:: Task goal ::
Take the lines below between the one holding "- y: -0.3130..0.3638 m" and the one holding "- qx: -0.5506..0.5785", inclusive, and copy them exactly. Add nothing.

:: Data block ::
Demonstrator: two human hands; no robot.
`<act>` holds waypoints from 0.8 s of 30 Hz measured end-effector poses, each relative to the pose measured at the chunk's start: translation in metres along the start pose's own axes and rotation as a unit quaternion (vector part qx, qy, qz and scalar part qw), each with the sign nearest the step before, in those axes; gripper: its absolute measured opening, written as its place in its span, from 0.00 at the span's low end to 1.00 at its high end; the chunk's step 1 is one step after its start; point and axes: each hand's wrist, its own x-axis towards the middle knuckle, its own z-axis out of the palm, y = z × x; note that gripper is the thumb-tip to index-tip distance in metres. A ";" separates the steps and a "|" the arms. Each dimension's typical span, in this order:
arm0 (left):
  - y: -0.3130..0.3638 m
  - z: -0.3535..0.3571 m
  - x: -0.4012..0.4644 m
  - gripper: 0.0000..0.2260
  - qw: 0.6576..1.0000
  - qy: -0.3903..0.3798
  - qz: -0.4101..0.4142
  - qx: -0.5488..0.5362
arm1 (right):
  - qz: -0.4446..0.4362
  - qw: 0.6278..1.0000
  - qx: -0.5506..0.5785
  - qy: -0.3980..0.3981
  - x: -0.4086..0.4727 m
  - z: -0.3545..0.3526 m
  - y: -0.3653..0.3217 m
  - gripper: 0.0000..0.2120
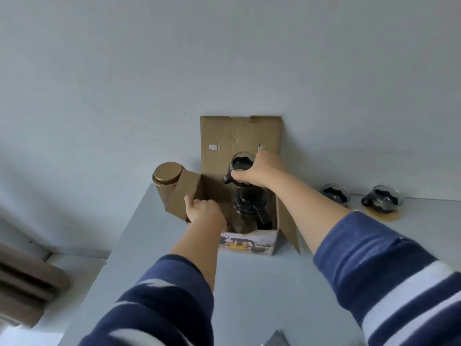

:: Answer to the problem ::
  - y: -0.3130..0.3638 m
  - z: -0.3535..0.3571 m
  - x: -0.4012..0.4644 m
  - gripper: 0.0000..0.2260
  - qw: 0.6576..1.0000
  - qy: -0.3903..0.3798
  - qz: -0.4101..0.4142
  - qx: -0.5488..0.5362
arm1 (right):
  - qz: -0.4446..0.4362
  - qw: 0.6278..1.0000
  - qx: -0.5506..0.5785

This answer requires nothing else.